### WORK REQUEST:
Copy the lines below verbatim. Begin with the first and end with the line containing "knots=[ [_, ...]".

### THE DATA:
──────────
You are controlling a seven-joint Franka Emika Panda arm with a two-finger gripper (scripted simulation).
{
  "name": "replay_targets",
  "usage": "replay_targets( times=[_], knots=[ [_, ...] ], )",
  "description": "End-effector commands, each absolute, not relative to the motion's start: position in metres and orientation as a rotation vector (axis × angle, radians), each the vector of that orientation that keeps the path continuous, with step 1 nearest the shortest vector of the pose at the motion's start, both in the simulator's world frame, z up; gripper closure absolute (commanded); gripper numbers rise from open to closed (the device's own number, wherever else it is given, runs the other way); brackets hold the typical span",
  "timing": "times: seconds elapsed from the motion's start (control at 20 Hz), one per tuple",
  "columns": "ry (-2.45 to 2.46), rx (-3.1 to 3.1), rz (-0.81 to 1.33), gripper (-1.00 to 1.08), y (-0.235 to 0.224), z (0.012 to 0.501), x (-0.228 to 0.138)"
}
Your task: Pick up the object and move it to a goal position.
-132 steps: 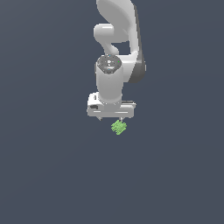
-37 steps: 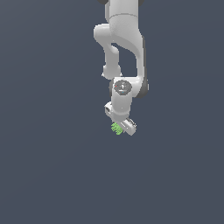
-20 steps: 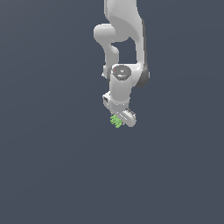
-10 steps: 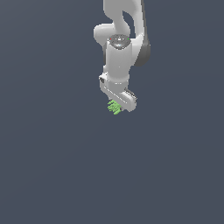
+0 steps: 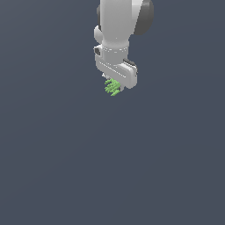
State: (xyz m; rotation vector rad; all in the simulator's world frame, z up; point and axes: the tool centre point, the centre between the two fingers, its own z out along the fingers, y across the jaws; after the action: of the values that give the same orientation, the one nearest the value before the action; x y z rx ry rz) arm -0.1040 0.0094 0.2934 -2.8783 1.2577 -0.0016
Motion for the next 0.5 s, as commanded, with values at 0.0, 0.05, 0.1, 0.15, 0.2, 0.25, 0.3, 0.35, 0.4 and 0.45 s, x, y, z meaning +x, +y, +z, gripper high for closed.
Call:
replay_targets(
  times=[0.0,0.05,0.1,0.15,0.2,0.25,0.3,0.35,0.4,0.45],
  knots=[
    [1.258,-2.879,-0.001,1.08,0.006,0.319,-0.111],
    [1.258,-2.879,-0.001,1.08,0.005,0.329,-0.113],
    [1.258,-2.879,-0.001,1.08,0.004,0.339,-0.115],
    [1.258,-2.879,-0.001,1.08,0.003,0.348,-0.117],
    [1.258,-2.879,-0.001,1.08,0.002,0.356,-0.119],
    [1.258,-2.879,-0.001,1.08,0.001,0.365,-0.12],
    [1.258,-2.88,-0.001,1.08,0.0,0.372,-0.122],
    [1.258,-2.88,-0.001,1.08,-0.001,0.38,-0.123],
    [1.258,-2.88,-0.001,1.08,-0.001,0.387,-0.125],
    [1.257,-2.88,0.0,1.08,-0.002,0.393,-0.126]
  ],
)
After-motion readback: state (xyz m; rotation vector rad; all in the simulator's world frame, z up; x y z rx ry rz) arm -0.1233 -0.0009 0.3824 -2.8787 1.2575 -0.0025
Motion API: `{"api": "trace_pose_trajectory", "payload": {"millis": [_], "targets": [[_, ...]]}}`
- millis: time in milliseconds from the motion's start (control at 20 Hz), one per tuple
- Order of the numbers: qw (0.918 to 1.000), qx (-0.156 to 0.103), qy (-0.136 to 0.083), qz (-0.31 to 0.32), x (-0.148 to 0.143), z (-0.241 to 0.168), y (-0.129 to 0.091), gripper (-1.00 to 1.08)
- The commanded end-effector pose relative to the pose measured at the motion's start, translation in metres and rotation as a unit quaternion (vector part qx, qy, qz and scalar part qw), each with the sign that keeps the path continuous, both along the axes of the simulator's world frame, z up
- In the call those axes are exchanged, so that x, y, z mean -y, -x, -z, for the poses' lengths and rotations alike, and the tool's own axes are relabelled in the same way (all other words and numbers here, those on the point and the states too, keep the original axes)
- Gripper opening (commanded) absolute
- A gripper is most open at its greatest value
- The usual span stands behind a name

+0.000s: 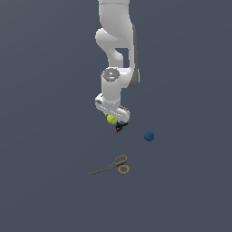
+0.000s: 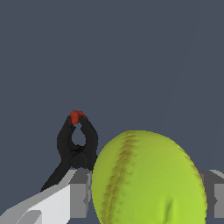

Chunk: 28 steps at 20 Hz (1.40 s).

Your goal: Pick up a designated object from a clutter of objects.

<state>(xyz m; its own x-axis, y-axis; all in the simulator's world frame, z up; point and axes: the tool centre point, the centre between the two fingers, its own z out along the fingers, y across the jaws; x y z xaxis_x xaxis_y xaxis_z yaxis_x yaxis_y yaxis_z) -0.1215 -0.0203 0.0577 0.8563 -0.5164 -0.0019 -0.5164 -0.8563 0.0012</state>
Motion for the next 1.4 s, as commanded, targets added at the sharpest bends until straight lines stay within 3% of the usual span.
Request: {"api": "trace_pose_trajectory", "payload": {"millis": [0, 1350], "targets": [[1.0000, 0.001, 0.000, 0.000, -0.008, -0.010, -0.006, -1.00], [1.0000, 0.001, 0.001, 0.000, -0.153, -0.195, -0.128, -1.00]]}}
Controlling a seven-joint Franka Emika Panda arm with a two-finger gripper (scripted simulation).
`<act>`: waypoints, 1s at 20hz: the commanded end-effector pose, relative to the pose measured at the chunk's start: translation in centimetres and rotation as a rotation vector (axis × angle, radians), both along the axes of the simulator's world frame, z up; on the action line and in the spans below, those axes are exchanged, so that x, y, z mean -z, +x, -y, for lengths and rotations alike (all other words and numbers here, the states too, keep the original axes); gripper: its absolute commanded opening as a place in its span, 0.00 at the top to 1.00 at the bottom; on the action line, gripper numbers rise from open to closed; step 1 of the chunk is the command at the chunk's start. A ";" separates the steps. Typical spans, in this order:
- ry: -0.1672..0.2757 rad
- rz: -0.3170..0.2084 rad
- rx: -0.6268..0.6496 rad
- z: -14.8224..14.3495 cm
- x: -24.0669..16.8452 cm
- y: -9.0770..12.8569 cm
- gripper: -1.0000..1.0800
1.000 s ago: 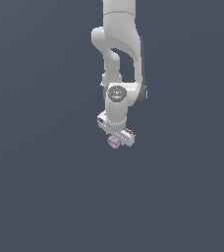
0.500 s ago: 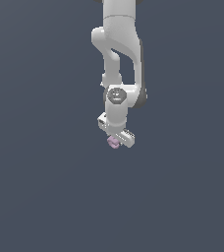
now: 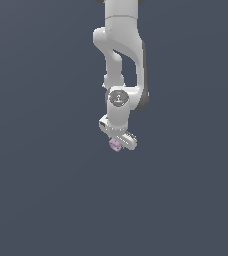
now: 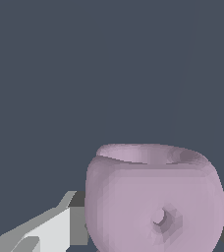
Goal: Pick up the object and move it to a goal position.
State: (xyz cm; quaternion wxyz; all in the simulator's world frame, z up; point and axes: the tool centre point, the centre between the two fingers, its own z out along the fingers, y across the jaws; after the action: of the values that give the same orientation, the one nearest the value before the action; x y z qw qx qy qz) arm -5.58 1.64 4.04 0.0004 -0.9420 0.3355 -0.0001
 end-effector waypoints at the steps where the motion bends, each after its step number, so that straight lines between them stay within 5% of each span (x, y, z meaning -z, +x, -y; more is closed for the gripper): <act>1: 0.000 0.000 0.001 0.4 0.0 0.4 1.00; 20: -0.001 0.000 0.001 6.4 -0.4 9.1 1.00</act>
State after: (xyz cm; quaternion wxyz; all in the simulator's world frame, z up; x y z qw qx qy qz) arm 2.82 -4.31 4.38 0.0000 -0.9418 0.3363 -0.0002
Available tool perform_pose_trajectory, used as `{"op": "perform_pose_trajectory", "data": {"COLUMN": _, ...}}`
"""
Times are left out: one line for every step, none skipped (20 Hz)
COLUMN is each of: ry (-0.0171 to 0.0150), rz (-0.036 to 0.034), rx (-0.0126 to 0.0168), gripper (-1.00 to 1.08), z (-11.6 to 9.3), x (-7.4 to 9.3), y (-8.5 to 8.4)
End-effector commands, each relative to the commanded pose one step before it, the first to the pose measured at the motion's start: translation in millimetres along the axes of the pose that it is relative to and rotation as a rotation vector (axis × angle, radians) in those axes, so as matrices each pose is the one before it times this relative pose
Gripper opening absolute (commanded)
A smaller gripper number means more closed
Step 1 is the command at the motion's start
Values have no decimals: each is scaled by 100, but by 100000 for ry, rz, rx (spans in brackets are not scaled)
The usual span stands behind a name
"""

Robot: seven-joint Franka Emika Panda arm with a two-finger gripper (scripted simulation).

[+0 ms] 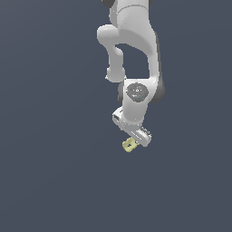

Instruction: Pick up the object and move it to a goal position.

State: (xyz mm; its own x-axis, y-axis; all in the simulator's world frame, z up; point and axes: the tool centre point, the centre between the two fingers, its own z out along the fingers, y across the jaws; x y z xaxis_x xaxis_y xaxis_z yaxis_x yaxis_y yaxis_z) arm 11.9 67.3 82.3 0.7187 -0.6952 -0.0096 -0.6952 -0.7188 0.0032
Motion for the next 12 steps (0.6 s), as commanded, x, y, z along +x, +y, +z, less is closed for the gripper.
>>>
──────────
### EXERCISE RESULT:
You are controlling a seven-joint Franka Emika Panda arm with a two-finger gripper (scripted simulation).
{
  "name": "replay_targets",
  "usage": "replay_targets( times=[_], knots=[ [_, ...] ], )",

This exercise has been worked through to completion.